> Your assignment
Could you copy each line of the listing below that has the word "requests"?

++++ Records for this task ++++

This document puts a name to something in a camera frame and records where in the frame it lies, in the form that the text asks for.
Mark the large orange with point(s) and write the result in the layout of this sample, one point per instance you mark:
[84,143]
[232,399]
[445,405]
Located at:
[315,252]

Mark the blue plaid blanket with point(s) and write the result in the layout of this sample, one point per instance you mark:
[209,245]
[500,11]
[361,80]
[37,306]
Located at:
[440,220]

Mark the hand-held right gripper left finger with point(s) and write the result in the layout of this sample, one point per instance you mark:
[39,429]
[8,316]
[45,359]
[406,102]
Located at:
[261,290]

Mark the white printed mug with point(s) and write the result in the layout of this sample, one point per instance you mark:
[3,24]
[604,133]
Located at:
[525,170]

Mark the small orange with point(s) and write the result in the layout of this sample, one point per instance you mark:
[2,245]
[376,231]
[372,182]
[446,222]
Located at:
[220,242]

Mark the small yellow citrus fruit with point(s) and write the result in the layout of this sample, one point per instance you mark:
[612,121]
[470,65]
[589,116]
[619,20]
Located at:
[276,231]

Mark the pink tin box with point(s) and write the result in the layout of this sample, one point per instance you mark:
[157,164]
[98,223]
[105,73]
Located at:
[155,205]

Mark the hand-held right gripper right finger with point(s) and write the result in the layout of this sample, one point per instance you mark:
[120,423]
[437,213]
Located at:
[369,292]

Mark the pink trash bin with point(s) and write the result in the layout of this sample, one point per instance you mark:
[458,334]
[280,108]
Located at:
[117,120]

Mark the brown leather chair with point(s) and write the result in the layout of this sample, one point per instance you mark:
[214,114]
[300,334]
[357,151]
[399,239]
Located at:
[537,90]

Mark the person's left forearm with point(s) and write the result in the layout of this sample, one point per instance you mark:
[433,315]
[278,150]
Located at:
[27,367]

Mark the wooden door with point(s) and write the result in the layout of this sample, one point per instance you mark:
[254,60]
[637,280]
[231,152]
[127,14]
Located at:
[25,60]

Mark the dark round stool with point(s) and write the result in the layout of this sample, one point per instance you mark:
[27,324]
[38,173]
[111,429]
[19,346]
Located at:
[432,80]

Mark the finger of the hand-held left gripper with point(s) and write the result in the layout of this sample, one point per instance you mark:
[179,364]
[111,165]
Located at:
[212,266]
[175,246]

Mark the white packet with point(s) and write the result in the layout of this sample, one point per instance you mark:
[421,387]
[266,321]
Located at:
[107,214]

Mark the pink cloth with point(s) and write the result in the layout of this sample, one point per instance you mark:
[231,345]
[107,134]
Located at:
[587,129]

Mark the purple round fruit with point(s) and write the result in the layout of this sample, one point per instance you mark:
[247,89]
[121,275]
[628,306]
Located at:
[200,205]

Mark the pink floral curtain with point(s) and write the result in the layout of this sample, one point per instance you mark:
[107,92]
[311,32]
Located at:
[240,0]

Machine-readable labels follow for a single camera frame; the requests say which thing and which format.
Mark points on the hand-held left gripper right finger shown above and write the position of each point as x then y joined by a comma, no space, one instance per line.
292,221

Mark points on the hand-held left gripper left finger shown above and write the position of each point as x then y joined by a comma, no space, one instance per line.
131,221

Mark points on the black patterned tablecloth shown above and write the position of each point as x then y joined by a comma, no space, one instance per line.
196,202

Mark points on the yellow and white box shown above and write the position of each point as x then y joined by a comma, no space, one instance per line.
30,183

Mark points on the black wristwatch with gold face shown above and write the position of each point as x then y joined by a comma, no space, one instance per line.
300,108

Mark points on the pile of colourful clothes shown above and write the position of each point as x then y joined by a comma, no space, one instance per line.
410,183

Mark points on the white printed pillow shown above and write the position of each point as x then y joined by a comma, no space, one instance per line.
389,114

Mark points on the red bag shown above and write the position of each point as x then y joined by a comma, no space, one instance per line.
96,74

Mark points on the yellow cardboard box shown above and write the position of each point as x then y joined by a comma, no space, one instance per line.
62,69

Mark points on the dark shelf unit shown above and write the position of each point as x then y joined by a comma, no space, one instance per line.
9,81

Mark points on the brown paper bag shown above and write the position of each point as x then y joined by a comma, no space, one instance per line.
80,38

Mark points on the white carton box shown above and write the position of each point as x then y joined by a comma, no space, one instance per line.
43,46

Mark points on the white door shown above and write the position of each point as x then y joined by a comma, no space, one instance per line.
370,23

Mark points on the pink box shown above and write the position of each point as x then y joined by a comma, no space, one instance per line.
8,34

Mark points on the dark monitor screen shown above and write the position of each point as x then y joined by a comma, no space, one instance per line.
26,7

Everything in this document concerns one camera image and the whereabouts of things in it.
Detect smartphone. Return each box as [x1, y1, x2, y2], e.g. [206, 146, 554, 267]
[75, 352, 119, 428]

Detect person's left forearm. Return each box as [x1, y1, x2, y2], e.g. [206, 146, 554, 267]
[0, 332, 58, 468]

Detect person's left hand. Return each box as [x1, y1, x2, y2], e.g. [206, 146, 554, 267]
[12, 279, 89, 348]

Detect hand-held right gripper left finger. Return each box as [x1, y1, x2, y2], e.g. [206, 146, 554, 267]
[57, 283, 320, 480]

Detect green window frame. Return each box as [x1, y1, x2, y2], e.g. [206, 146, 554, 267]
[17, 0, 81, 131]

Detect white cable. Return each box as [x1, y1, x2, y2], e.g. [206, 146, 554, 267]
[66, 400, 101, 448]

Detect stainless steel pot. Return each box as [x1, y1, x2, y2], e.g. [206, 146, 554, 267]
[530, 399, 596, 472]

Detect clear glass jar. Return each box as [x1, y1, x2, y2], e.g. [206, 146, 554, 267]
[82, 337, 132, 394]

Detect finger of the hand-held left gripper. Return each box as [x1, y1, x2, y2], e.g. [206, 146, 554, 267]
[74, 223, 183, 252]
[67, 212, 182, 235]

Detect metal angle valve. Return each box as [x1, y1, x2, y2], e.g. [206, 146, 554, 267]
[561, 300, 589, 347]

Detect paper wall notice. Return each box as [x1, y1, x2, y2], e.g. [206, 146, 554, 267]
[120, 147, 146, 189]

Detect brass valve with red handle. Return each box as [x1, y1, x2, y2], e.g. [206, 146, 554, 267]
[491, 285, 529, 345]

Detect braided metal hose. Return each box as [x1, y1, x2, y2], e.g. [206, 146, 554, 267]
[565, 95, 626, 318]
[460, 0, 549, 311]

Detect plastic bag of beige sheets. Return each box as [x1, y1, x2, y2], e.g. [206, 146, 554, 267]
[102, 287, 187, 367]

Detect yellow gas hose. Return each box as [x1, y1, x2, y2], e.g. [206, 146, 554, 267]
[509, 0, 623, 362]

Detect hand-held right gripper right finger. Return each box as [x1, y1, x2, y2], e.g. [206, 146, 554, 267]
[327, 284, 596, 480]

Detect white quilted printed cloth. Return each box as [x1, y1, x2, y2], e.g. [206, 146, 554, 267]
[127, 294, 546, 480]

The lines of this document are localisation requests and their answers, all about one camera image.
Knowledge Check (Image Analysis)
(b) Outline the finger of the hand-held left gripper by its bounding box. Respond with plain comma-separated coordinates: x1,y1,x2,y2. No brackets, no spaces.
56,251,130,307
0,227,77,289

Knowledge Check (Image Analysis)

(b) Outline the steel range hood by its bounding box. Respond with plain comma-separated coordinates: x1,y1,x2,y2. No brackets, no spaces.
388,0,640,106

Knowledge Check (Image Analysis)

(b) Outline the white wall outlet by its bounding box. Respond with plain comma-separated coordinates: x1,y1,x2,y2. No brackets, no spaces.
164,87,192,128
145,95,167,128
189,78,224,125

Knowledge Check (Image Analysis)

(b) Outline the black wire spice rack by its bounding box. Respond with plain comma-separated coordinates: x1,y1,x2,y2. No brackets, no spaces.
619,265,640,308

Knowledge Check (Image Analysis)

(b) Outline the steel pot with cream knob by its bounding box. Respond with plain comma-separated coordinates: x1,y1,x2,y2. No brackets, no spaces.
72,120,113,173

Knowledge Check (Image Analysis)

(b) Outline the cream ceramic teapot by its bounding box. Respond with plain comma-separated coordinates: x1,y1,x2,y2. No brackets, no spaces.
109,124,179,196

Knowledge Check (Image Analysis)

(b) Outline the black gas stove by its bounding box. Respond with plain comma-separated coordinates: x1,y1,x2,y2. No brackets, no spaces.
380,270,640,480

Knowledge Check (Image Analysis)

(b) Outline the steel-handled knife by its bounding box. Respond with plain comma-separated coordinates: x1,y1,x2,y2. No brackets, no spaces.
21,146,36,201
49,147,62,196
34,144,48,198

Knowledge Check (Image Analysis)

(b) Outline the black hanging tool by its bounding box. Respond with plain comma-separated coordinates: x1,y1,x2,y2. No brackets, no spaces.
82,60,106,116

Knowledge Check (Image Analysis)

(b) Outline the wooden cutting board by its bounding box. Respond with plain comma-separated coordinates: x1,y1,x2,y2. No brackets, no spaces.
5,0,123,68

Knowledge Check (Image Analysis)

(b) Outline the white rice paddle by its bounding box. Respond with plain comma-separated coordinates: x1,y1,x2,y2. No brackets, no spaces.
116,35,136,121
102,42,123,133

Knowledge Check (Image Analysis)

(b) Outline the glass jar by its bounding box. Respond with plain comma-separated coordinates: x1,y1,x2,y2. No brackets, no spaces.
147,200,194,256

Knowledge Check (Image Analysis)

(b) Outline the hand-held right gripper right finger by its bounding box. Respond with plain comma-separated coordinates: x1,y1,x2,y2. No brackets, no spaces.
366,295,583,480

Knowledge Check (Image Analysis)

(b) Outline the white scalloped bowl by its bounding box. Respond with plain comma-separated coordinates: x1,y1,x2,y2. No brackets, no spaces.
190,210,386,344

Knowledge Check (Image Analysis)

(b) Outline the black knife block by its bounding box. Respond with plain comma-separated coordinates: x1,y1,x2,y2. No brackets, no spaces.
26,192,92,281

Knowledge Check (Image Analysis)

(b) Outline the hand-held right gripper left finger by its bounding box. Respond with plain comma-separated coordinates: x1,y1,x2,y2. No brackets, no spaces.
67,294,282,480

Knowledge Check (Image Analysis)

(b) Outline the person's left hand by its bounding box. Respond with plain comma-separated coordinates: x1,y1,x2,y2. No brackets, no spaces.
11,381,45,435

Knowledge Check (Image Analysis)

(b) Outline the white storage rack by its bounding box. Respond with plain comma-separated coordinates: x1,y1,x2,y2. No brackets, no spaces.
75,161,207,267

++++

> Solution below
Machine-readable labels follow for a single camera frame; the requests say which thing and which format.
The lines of this document are localisation requests and their answers, all about one camera image.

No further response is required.